Sous l’impact du stress, les cellules suivent le mouvement général de la psyché et du corps. Elles se referment sur elles-mêmes pour combattre. Un problème fondamental survient alors : si elles demeurent fermées trop longtemps, elles ne relâchent plus leurs toxines dans le sang, ce qui a pour effet qu’à la longue elles se mettent à dégénérer plus rapidement, engendrant ce que l’on appelle de la maladie sous forme d’inflammation et de malaise. En effet, la loi de la nature et de la santé est la circulation de l’énergie. Lorsque des éléments stagnent en nous, lorsque des attitudes ou des positions durent trop longtemps, il y a douleur pour nous signifier de nous remettre en mouvement, de telle sorte que le sang puisse circuler et que les toxines puissent être évacuées de façon naturelle.

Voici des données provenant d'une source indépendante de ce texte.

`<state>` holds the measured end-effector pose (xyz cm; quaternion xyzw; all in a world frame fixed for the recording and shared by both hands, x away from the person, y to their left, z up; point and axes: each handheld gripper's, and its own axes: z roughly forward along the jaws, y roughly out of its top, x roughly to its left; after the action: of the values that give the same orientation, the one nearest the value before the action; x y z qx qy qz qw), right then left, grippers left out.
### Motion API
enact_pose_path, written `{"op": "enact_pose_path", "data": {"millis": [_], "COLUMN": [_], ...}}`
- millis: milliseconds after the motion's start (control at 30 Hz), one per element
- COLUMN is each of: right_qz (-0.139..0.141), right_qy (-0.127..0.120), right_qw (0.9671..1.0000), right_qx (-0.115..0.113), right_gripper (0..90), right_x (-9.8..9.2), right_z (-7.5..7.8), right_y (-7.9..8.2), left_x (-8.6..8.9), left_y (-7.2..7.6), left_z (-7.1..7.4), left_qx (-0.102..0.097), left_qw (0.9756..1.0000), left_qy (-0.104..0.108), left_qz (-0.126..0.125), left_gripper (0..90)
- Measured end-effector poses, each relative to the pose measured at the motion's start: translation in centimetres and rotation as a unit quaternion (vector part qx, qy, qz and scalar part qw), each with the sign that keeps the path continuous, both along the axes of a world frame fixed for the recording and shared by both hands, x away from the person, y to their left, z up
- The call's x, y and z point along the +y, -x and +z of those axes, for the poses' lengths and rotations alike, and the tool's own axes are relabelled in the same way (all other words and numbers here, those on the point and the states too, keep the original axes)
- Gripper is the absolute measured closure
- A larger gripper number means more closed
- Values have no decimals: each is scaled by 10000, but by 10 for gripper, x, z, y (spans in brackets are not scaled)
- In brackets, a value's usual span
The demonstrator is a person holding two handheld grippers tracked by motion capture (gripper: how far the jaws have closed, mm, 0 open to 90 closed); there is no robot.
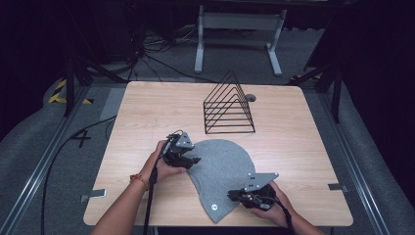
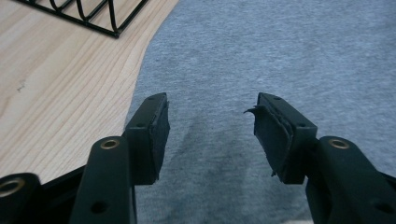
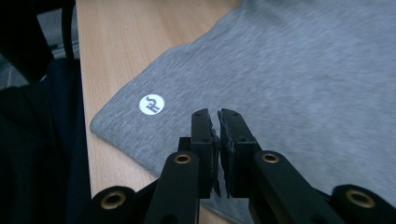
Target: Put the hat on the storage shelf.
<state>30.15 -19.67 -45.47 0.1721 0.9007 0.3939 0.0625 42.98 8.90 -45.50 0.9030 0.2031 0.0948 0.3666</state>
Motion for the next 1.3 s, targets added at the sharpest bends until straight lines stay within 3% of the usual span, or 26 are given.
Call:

Ainsi, aux prises avec la maladie, tant que l’on reste en mode « combat », luttant pour sa vie ou contre la mort, on nuit pour ainsi dire au mouvement naturel de guérison qui vient du cœur de l’être. En effet, tout circule mieux en soi lorsque nous sommes détendus. Voilà pourquoi nous devons dormir chaque jour. Le sommeil favorise les mécanismes autorégulateurs du corps et de l’esprit. Il en va de même des états de détente profonde, de contemplation ou de méditation. Les états de relâchement qu’ils induisent favorisent les mécanismes naturels de réparation.

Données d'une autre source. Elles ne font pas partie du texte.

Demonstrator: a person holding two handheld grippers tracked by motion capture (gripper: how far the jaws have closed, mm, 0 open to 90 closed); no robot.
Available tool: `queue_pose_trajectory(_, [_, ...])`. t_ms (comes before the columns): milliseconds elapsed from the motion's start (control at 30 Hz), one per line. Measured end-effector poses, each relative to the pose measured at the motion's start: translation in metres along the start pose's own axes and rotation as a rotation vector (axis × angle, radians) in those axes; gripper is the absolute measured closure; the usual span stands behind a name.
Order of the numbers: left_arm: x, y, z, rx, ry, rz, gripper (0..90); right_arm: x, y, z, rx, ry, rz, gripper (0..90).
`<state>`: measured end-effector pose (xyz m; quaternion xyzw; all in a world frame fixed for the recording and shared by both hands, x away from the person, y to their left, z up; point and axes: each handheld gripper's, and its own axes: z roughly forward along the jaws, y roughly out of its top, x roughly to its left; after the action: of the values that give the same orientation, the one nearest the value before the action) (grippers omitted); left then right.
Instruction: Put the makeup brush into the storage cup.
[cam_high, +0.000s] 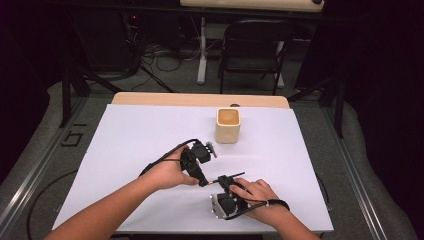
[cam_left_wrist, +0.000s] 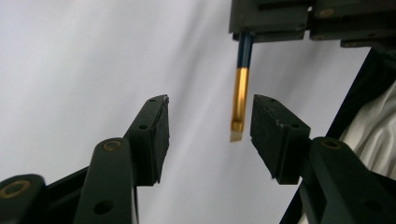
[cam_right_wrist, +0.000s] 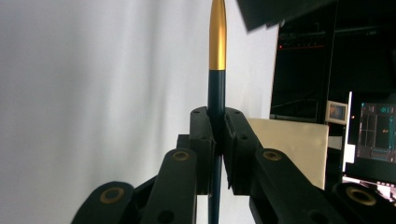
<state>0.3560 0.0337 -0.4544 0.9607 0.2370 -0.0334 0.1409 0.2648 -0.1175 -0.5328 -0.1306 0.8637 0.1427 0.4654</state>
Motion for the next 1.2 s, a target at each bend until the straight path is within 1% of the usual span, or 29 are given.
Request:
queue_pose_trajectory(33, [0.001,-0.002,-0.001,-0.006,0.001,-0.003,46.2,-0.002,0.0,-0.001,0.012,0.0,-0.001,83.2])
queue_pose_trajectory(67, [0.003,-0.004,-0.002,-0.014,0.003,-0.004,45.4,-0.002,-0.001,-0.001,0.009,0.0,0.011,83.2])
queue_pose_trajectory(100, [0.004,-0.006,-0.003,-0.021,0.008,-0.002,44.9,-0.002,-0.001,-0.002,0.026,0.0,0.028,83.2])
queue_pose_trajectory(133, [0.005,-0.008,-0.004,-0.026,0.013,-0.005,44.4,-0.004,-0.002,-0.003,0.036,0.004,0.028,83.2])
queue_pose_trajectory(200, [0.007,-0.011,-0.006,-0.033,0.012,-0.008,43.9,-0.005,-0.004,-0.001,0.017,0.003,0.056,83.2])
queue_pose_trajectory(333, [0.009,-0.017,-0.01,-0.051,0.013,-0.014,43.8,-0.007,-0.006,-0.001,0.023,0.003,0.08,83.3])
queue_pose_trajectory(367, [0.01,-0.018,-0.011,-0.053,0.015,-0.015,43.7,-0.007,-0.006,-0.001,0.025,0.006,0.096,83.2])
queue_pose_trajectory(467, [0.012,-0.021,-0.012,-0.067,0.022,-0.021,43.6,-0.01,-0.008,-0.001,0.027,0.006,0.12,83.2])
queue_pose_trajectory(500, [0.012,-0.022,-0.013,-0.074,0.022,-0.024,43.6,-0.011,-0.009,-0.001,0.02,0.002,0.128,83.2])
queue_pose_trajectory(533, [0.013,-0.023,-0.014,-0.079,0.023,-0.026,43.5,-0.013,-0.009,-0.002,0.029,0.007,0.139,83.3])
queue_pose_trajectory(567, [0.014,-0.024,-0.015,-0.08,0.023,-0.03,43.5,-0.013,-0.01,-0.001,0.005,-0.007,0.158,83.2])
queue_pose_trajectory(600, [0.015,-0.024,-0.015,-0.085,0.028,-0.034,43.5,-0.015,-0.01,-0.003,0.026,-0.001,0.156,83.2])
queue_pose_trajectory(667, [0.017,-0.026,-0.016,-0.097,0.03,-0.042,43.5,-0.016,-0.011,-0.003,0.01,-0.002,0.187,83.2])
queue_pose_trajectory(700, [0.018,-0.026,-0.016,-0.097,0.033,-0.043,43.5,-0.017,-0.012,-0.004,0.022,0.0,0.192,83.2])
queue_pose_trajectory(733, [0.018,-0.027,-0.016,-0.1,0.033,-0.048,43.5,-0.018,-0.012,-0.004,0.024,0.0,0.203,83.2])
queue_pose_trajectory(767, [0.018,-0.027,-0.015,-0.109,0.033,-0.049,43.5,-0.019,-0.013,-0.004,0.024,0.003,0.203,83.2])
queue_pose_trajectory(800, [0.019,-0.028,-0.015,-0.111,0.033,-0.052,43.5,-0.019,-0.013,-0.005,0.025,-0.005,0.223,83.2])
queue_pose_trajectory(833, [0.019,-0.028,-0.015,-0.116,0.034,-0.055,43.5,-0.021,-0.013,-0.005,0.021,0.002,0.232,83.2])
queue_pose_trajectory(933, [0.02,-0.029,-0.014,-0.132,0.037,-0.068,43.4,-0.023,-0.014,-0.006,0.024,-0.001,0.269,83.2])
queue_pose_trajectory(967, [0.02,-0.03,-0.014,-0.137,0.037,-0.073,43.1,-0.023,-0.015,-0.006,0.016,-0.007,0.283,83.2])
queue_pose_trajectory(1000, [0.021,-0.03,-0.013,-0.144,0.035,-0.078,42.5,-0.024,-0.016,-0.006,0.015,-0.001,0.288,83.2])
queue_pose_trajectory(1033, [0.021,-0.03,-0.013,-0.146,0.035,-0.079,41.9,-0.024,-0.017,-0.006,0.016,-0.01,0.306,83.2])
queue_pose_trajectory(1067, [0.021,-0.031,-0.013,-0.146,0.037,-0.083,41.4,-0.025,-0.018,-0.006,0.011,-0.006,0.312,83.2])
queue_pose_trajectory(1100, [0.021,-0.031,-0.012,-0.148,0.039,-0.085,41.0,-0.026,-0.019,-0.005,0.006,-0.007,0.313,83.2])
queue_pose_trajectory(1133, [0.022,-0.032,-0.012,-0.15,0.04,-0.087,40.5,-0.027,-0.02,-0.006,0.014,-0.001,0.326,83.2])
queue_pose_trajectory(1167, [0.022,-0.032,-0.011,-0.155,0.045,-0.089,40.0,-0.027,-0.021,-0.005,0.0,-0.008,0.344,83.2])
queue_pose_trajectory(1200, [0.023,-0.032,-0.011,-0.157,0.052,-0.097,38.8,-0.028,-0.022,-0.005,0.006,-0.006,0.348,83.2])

En réalité, il s’agit plus que de détente profonde, il s’agit d’un lâcher prise si complet qu’il produit une bascule de l’état intérieur. Celui-ci s’allège jusqu’à provoquer une douce euphorie où il n’y a plus de souci par rapport à soi et à sa survie. On peut imaginer l’intensité d’un tel état qui arrive à désarmer les angoisses par rapport à la mort qui nous habitent d’un bout à l’autre de notre existence. Ces états existent et nous les rencontrons tous et toutes naturellement à des moments privilégiés comme un orgasme sexuel par exemple. On vit alors instantanément un moment d’expansion et de relâchement des tensions qui entraine des mouvements involontaires et du rire. On a lâché le contrôle.

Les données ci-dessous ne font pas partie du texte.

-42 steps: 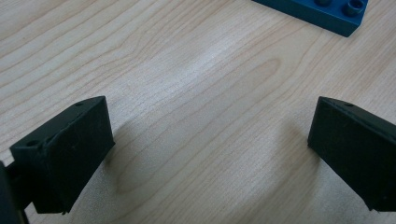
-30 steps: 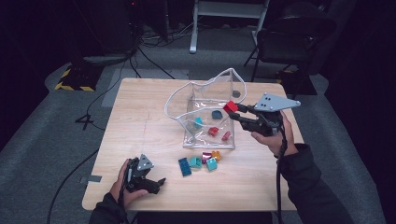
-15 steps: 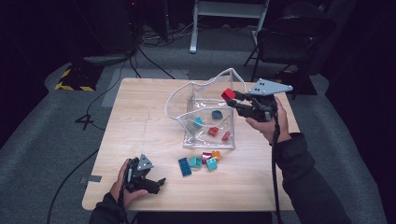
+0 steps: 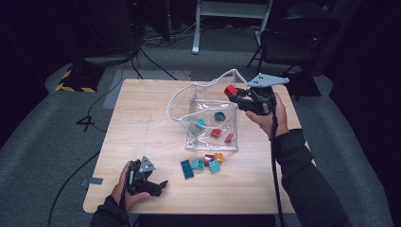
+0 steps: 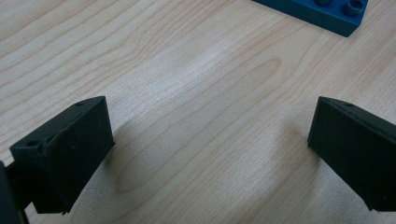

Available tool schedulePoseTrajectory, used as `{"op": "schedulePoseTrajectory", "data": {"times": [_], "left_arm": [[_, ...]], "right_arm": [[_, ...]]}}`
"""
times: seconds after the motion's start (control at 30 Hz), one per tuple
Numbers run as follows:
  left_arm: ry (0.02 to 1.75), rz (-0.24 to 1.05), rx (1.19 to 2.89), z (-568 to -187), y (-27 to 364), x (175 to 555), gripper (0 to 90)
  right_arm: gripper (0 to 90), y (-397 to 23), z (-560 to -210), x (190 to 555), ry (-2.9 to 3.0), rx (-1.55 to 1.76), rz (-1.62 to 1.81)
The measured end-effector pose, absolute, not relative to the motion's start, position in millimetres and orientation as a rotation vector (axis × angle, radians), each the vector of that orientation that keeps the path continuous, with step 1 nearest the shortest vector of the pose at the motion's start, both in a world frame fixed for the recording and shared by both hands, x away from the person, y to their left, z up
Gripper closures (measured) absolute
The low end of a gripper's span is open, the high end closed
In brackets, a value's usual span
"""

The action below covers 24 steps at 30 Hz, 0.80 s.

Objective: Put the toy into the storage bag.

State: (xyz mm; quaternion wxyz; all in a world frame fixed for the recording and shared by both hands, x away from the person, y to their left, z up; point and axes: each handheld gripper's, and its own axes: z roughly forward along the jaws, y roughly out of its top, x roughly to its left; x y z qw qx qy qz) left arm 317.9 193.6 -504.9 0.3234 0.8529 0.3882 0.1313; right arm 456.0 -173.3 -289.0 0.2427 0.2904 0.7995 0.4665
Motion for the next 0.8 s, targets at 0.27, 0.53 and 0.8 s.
{"op": "schedulePoseTrajectory", "data": {"times": [0.27, 0.53, 0.8], "left_arm": [[1.017, 0.342, 2.237, -505, 193, 318, 0.2], [1.018, 0.342, 2.236, -505, 194, 318, 0.3], [1.018, 0.345, 2.235, -505, 193, 318, 0.2]], "right_arm": [[66.7, -171, -292, 469, 2.188, 0.835, 1.239], [64.5, -169, -297, 475, 2.198, 0.867, 1.198], [55.3, -171, -299, 473, 2.165, 0.887, 1.192]]}}
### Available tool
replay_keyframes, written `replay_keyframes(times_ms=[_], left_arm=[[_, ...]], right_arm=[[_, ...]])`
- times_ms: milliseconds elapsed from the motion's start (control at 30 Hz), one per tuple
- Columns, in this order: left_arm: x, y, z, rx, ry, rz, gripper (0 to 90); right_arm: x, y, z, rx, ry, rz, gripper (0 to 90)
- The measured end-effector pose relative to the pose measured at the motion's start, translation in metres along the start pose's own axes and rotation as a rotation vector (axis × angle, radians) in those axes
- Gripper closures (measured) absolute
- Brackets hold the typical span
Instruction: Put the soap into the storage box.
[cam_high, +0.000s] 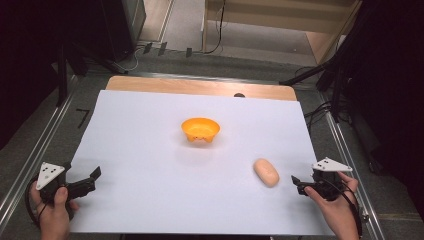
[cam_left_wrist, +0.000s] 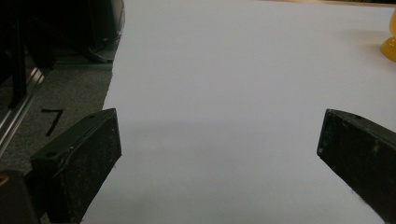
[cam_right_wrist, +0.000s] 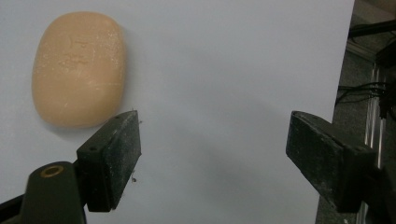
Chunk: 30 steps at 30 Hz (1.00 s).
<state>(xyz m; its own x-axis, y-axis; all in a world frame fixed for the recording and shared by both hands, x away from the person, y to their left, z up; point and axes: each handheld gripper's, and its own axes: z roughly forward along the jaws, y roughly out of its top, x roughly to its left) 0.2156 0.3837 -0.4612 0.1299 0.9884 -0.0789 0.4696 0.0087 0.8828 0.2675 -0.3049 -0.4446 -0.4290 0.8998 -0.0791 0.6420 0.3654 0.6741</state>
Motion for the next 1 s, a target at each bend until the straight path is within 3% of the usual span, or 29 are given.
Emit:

Les états de légèreté authentique, d’insouciance par rapport à soi et d’inscription forte dans le moment présent sont les états qui favorisent le plus des transmutations réelles dans l’organisme tant sur le plan du corps que de l’esprit. C’est ainsi qu’en cours de cancer, j’ai vu ma dépression s’évanouir presque par magie après avoir provoqué l’émergence d’un état euphorique au moyen d’exercice énergétique alliant méditation et visualisation. Ces états sont véritablement « rédempteurs ». Ils nous sauvent des identités lourdes qui nous ont entrainé dans le malheur et la perte de la joie de vivre. Car, au-delà des angoisses, ces états permettent d’entrer en contact avec la simple joie d’exister sans autre but.

Je vous raconte cela pour vous dire qu’essentiellement ces états peuvent être stimulés de façon volontaire, par des visualisations intenses et positives par exemple. Peu à peu la pratique assidue permet de trancher à travers nos résistances pour s’ouvrir de plus en plus à des réalités à la fois subtiles et puissantes. Car la circulation de l’amour et de la joie en soi engendre des changements chimiques jusque dans le sang. Ainsi met-on le pied peu à peu dans la chambre des transformations.